Bem, não será a série completa, pois parte importante da mesma está contida na obra Pulsar, já analisada aqui no Vinheta 2020, mas será sobre a restante parte desta saga extraída da mente de Brian Michael Bendis de que hoje vos falo. Esta era uma série que eu já tinha lido "aos bocados", à medida em que os volumes iam sendo publicados por cá pela G. Floy Studio, mas que recentemente recebeu uma leitura completa da minha parte. Li, portanto, os dois grandes arcos da história: o primeiro, em quatro volumes, denominado Alias, e o segundo, composto pelos três volumes: Sem Limites, Os Segredos de Maria Hill e O Regresso do Homem Púrpura.
O primeiro arco, Alias, surgiu como uma espécie de "manifesto" da linha MAX da Marvel que procurava oferecer aos seus leitores histórias mais adultas, violentas, cruas e desprovidas da moral típica que costumamos encontrar nas histórias clássicas de super-heróis. Refrescante, portanto! Jessica Jones, uma ex-heroína fracassada, tenta sobreviver como investigadora privada, metendo-se em casos que a arrastam para os meandros do universo Marvel. Não é uma narrativa linear de ascensão heroica, mas sim de sobrevivência psicológica. Assim sendo, o leitor depara-se mais com o resultado negativo de se ser super-herói, do que com as coisas boas do que daí poderiam chegar, lembrando, por isso, algumas das reflexões que nos foram dadas em Watchmen, de Alan Moore, por exemplo.
Jessica Jones é uma personagem que tenta lidar com o peso do passado, com traumas irreparáveis e com uma sensação de alienação constante. As investigações de Jessica entrecruzam-se com conspirações e com figuras maiores da Marvel, mas a essência da série está sempre centrada nela: uma mulher a tentar encontrar algum equilíbrio numa vida dominada por erros, vícios e memórias insuportáveis.
Já no segundo arco, apenas denominado de Jessica Jones, Bendis expande o mundo de Jessica, oferecendo-nos uma personagem ainda mais real e plausível, que, além de investigadora privada desencantada, também é mãe, parceira e alguém com responsabilidades afetivas reais. O peso emocional aumenta, sobretudo porque o passado continua a bater-lhe à porta. A intrusão de figuras como Maria Hill e o regresso inevitável do carismático vilão Homem Púrpura - um belo vilão, deixem-me que vos diga - servem para mostrar que, mesmo tentando construir uma vida normal, Jessica não pode nunca escapar totalmente da sua história e do seu passado. Será que algum de nós o pode fazer?

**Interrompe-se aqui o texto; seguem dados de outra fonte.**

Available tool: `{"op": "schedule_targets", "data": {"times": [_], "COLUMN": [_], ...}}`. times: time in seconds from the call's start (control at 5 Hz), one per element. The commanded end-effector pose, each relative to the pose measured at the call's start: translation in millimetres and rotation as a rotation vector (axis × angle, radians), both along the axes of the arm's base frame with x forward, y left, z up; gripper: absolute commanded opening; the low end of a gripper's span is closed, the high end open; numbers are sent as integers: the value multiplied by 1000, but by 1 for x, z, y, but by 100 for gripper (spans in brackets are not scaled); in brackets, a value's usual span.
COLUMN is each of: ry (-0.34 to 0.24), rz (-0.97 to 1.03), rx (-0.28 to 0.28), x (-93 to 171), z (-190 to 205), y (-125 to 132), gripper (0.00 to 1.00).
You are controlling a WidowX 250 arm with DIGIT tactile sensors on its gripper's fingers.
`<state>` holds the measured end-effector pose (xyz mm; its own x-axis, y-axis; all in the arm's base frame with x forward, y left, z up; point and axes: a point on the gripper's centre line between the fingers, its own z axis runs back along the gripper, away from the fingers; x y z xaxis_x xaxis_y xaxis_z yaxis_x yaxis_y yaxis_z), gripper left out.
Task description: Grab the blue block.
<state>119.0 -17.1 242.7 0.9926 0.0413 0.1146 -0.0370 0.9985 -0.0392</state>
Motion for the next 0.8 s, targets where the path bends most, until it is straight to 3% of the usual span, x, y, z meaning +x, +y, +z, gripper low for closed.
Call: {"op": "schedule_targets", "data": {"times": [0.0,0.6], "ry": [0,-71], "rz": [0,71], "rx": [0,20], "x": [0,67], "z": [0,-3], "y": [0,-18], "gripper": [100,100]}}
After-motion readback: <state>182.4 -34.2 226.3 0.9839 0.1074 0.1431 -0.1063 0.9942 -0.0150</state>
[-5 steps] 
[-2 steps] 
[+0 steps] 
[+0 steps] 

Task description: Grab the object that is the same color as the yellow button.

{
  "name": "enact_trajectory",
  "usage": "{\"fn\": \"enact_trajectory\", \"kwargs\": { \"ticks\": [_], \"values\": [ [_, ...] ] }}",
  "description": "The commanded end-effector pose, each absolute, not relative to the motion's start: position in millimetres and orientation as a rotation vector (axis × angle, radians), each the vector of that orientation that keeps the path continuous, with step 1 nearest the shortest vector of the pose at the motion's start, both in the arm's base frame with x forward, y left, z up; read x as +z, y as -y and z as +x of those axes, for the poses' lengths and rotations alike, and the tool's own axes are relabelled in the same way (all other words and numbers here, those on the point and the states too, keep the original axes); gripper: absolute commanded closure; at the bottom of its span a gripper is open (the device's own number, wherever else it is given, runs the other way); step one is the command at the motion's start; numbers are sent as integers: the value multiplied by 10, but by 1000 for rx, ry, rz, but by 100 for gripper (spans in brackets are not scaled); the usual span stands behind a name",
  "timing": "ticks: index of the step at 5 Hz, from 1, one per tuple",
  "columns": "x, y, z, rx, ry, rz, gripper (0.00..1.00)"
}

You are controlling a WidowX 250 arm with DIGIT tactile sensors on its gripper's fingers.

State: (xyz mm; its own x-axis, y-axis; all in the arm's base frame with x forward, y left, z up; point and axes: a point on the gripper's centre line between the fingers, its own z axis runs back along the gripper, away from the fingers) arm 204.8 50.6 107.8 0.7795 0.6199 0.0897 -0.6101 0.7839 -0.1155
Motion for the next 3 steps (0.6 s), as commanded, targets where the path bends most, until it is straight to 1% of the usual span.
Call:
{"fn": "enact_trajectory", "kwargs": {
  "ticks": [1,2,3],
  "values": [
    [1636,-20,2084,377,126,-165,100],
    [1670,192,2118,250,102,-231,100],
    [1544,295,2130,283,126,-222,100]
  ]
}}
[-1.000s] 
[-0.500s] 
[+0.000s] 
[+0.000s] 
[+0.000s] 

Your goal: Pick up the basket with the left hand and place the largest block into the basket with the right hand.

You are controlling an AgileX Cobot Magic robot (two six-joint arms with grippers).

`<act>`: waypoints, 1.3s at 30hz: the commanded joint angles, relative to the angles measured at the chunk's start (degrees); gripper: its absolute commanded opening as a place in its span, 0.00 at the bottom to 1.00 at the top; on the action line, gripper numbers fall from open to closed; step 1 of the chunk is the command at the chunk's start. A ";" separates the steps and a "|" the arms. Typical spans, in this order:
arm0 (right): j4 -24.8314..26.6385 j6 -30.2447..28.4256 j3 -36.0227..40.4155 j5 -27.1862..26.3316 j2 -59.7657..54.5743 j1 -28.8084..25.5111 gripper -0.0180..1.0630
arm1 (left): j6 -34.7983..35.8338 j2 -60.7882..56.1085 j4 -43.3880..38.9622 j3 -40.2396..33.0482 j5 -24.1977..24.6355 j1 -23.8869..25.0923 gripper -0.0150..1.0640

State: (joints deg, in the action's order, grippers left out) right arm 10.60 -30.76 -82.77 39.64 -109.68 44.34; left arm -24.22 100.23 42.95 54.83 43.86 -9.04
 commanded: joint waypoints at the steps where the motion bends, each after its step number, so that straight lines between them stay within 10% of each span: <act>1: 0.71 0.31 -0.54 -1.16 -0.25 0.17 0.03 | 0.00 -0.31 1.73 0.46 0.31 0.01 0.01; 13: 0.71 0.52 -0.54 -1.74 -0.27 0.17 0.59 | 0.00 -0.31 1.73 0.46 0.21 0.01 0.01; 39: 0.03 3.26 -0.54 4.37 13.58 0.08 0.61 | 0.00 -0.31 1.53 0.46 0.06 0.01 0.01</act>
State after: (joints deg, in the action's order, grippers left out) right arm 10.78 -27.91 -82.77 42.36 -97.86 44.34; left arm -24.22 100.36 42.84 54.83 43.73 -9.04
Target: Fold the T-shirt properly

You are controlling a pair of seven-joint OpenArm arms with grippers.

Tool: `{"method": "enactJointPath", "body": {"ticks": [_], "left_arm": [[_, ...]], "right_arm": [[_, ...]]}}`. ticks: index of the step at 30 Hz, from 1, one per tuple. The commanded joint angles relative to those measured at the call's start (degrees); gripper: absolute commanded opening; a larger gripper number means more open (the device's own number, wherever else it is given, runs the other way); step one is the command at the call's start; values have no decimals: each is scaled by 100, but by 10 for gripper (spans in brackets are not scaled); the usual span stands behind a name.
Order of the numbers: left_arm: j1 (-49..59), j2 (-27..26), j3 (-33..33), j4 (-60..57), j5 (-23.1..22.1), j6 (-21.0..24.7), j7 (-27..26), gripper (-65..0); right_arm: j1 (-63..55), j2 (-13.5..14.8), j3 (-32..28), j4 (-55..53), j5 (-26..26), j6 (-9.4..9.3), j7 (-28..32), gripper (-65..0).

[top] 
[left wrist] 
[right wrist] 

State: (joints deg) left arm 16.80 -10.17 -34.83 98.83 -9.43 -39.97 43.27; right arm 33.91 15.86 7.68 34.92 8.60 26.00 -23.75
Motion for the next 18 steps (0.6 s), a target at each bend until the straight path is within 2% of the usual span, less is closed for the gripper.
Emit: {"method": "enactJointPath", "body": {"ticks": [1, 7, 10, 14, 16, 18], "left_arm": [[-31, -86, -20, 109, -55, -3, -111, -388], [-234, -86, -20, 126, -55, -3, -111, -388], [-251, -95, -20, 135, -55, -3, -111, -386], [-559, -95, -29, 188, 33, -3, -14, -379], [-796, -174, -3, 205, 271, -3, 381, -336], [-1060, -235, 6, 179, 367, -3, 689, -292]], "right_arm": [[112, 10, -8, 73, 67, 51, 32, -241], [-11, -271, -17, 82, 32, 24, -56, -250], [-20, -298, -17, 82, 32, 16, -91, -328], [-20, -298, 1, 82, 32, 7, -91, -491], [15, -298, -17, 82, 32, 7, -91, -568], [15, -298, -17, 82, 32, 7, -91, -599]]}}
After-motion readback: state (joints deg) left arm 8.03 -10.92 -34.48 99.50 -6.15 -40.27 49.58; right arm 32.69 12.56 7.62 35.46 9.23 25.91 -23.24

Particularmente, O regresso do Homem Púrpura, o último dos 7 livros de que vos falo, marca o auge dramático da história de Jessica, levando a que a personagem se confronte com o trauma que moldou a sua vida e, ao mesmo tempo, oferecendo ao leitor uma exploração intensa da natureza do abuso psicológico. O tom é ainda mais denso e mais íntimo e acaba por conseguir causar impacto nos leitores.
É justo dizer que um dos maiores méritos da série é a criação de uma protagonista profundamente humana. Jessica Jones não é apenas uma ex-super-heroína; é uma mulher cheia de falhas, de vícios, de traumas e de momentos de autodestruição. Essa fragilidade aproxima o leitor, que facilmente se identifica com problemas tão mundanos como a solidão, as dificuldades financeiras ou as relações falhadas.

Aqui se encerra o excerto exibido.